◆ What you should do: Repeat the entire listing below exactly.

━━━

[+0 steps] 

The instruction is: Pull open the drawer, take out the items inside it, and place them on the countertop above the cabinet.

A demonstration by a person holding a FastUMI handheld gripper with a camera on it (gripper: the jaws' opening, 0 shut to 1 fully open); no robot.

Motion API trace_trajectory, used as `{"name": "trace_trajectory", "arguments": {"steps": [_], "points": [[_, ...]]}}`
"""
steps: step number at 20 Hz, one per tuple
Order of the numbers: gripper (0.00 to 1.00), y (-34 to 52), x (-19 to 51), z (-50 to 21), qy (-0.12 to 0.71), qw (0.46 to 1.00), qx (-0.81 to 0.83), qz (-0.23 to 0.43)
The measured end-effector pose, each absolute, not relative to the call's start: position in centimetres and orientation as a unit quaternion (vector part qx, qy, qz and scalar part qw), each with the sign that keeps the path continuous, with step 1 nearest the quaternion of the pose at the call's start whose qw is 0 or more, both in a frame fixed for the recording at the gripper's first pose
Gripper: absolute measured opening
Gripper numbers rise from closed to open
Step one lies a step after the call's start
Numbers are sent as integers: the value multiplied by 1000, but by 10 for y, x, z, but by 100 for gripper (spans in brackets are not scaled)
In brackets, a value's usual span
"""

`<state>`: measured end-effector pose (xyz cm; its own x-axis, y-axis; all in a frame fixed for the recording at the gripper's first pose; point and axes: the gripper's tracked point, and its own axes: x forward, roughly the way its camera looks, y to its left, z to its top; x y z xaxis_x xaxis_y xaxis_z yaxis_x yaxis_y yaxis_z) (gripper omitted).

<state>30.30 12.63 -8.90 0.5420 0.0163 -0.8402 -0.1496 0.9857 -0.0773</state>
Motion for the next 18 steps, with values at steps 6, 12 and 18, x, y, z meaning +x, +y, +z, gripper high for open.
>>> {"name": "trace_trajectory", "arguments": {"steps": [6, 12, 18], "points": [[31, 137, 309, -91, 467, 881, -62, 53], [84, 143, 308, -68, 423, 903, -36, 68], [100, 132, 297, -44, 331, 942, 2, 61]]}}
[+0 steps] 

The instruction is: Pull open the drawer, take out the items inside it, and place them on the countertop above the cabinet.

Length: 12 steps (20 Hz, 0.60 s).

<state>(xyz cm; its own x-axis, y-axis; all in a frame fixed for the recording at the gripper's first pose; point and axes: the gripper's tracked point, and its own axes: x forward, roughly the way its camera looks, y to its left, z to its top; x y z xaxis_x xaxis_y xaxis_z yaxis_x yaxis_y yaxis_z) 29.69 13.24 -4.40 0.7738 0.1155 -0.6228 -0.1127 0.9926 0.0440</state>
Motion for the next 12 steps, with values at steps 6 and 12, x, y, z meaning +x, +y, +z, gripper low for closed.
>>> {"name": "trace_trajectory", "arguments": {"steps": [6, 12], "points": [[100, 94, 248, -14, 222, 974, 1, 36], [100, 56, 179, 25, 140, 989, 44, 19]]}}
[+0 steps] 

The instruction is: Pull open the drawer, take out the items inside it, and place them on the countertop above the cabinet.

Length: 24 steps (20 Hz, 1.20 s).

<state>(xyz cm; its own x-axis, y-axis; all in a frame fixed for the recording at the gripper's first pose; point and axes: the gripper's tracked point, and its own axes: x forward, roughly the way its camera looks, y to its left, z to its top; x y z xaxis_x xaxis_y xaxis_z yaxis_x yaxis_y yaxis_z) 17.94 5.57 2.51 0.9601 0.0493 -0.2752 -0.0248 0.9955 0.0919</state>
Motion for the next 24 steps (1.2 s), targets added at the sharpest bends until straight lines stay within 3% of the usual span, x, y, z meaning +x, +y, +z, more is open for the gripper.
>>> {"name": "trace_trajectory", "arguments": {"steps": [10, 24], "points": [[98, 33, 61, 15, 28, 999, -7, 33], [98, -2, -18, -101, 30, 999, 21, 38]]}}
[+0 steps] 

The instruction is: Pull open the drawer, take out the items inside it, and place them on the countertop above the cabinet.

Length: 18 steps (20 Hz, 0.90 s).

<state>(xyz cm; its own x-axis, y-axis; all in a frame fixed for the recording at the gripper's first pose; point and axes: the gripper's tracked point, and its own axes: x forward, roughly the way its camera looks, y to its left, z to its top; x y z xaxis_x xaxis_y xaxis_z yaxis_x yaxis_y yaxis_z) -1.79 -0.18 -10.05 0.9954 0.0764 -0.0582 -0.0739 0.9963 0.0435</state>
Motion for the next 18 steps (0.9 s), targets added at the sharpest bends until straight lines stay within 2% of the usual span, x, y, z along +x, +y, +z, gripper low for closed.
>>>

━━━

◆ Exercise response:
[+0 steps] 

The instruction is: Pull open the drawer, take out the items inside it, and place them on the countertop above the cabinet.

A demonstration by a person holding a FastUMI handheld gripper with a camera on it (gripper: the jaws' opening, 0 shut to 1 fully open); no robot.

Motion API trace_trajectory, used as `{"name": "trace_trajectory", "arguments": {"steps": [_], "points": [[_, ...]]}}`
"""
steps: step number at 20 Hz, one per tuple
Order of the numbers: gripper (0.00 to 1.00), y (-34 to 52), x (-19 to 51), z (-50 to 21), qy (-0.12 to 0.71), qw (0.46 to 1.00), qx (-0.81 to 0.83), qz (-0.23 to 0.43)
The measured end-effector pose, each absolute, not relative to the call's start: position in centimetres and orientation as a unit quaternion (vector part qx, qy, qz and scalar part qw), each with the sign that keeps the path continuous, with step 1 nearest the quaternion of the pose at the call's start whose qw is 0 or more, both in a frame fixed for the recording at the gripper's first pose
Gripper: absolute measured opening
Gripper numbers rise from closed to open
Step one lies a step after the call's start
Numbers are sent as integers: the value multiplied by 1000, but by 10 for y, x, z, but by 100 for gripper (spans in brackets are not scaled)
In brackets, a value's usual span
"""

`<state>`: measured end-effector pose (xyz cm; its own x-axis, y-axis; all in a frame fixed for the recording at the gripper's first pose; point and axes: the gripper's tracked point, and its own axes: x forward, roughly the way its camera looks, y to its left, z to its top; x y z xaxis_x xaxis_y xaxis_z yaxis_x yaxis_y yaxis_z) (gripper omitted).

<state>30.30 12.63 -8.90 0.5420 0.0163 -0.8402 -0.1496 0.9857 -0.0773</state>
Motion for the next 18 steps, with values at steps 6, 12 and 18, x, y, z meaning +x, +y, +z, gripper high for open.
>>> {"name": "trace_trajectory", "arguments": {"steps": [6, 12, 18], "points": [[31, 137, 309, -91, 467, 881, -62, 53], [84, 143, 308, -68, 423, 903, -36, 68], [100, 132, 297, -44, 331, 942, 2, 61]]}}
[+0 steps] 

The instruction is: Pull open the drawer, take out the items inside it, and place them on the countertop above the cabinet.

Length: 12 steps (20 Hz, 0.60 s).

<state>(xyz cm; its own x-axis, y-axis; all in a frame fixed for the recording at the gripper's first pose; point and axes: the gripper's tracked point, and its own axes: x forward, roughly the way its camera looks, y to its left, z to its top; x y z xaxis_x xaxis_y xaxis_z yaxis_x yaxis_y yaxis_z) 29.69 13.24 -4.40 0.7738 0.1155 -0.6228 -0.1127 0.9926 0.0440</state>
Motion for the next 12 steps, with values at steps 6 and 12, x, y, z meaning +x, +y, +z, gripper low for closed.
>>> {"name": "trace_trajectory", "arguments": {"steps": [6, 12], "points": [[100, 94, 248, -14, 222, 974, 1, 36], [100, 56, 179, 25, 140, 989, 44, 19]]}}
[+0 steps] 

The instruction is: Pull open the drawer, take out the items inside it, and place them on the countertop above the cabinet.

Length: 24 steps (20 Hz, 1.20 s).

<state>(xyz cm; its own x-axis, y-axis; all in a frame fixed for the recording at the gripper's first pose; point and axes: the gripper's tracked point, and its own axes: x forward, roughly the way its camera looks, y to its left, z to its top; x y z xaxis_x xaxis_y xaxis_z yaxis_x yaxis_y yaxis_z) 17.94 5.57 2.51 0.9601 0.0493 -0.2752 -0.0248 0.9955 0.0919</state>
Motion for the next 24 steps (1.2 s), targets added at the sharpest bends until straight lines stay within 3% of the usual span, x, y, z meaning +x, +y, +z, more is open for the gripper.
>>> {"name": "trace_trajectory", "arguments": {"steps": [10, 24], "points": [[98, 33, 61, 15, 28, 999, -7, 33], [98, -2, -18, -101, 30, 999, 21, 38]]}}
[+0 steps] 

The instruction is: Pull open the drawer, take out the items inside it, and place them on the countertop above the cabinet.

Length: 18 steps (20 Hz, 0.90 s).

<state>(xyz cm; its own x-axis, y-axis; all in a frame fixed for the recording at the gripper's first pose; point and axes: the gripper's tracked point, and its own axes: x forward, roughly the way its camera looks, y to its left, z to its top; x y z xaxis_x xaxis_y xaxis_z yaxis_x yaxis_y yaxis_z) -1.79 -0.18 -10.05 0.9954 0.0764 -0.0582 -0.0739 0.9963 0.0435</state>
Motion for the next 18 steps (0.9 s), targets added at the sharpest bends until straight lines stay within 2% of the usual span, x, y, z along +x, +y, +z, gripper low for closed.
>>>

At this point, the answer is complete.